Elvis Andrus broke the 4-4 tie with a leadoff homer in the fifth inning off left-handed reliever Chad Bell. Andrus had three hits and four RBIs in the game.
Things went to ruin in the sixth. Right-hander Joe Jimenez, who got the final out in the fifth inning, was victimized by a couple of defensive misplays, one his own. Rougned Odor reached on an error by first baseman John Hicks.
He was caught stealing by a strong throw by catcher James McCann, but the ball came out of Kinsler’s glove at second base.
“I tried to wait for it as long as I could; I knew it was going to be a close play,” he said. “The ball was towards the end of my glove. While I was on him, when I picked it up it slipped out the end of my glove.”
Kinsler was given an error. Jimenez then hit Robinson Chirinos and gave up a bunt single to Delino DeShields.
Jimenez fielded the bunt with his momentum going toward first base. Still, he turned to look at third, and that cost him any chance to get the speedy DeShields.
That was the end of the night for Jimenez, whose fastball was hitting at 92-93 mph, well below his norm.
“He hasn’t brought up any issues to the training staff that I know of,” Ausmus said. “Or to me or to (pitching coach Rich) Dubee. I’m a little concerned as to what’s causing the drop in velocity.”
Left-hander Daniel Stumpf came on and got a ground out from Shin-Soo Choo — a diving stop by Hicks at first — but a run scored.
Drew VerHagen relieved Stumpf and gave up two singles and a walk, with three more runs scoring, before getting out of the inning.
VerHagen gave up another run, on a walk and two more hits in the seventh.
Joey Gallo hit a 420-foot blast to center off Shane Greene in the eighth, his 35th home run of the season. The run was the first allowed by Greene in 17 innings. He would be charged with a second run after Nick Castellanos misplayed Chirinos' ground ball into an RBI double.
"Regardless of how poor the pitching is at the time, your job is to make plays defensively," Ausmus said. "It's not ideal when you are standing on your feet for hours at a time. The walks and long innings don't help the defense. The two kind of go hand in hand."
In summary: Tigers pitching allowed 12 runs, 17 hits, four home runs, seven walks and a hit batsman.
“As a coaching staff and an organization, we have to be patient because if the starter comes out of the game early, we’re going to a lot of youth in the bullpen — a lot of it,” Ausmus said. “When you have inexperience like that, you have strike-throwing issues, mistakes in the field like with Stumpf on Tuesday (allowed Odor to steal home) and with Jimenez on the bunt tonight.
“The only way they can gain the experience to get past these things is to play at the major-league level. And you hope in the long run it makes them better pitchers.”

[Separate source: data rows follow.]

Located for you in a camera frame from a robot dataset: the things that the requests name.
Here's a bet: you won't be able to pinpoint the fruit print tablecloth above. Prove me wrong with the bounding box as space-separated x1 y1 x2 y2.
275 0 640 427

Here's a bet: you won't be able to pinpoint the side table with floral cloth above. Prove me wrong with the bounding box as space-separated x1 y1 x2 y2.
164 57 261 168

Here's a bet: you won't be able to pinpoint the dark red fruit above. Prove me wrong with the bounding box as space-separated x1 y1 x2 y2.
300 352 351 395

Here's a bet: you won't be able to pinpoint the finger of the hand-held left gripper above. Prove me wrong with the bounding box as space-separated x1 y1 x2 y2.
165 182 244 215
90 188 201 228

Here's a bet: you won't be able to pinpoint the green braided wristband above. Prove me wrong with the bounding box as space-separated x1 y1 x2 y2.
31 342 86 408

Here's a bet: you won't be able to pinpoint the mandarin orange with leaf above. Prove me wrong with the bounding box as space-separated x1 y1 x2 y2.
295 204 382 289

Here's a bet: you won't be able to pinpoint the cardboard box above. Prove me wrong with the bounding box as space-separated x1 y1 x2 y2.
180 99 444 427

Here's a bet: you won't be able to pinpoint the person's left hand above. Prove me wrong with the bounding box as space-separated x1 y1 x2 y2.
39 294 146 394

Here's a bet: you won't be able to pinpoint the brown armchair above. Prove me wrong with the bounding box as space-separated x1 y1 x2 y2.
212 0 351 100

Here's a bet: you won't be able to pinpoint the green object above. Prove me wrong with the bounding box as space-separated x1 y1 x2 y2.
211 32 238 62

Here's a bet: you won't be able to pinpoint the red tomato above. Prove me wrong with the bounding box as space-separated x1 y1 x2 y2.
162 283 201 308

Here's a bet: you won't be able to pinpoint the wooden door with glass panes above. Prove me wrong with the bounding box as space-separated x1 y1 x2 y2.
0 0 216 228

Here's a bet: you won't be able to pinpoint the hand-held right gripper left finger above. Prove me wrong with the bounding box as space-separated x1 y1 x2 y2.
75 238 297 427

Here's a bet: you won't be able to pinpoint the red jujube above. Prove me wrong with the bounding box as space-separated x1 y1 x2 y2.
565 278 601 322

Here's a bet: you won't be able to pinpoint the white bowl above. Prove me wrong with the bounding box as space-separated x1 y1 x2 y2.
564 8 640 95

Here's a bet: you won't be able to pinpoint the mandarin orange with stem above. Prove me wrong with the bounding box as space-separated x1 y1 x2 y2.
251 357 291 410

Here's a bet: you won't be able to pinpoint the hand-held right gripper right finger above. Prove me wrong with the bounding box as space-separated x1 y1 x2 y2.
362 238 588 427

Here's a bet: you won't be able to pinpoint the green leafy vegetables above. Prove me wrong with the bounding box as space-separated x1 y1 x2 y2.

It started out promising enough.
The Tigers scored four runs off Rangers ace Cole Hamels in the first three innings. Hamels had entered the game on an 11-inning scoreless streak.
Kinsler led off the game with his 12th home run of the season and his sixth leadoff homer. He now has 46 career leadoff bombs, tied for fourth all-time with Jimmy Rollins.
Castellanos doubled to lead off the second and scored on a single by McCann. There was no RBI on the hit because the ball was bobbled in center field by DeShields.
Then in the third, Mikie Mahtook continued his torrid run, hitting his ninth home run — a two-run, 426-foot blast to center field.
Down 12-4, the Tigers scored twice in the ninth on RBI doubles by Andrew Romine and Castellanos.
“Bad,” was how Ausmus summed it up. “We didn’t pitch well the last couple of days. A lot of walks and home runs — that’s not a recipe for winning.”
This was the fourth time the Tigers have been swept in a road series this season. They hadn’t been swept in a series of three games or more in Arlington since 2002. They were outscored 28-12 in these three games.
The only relief — Thursday is an off-day, their first since July 27.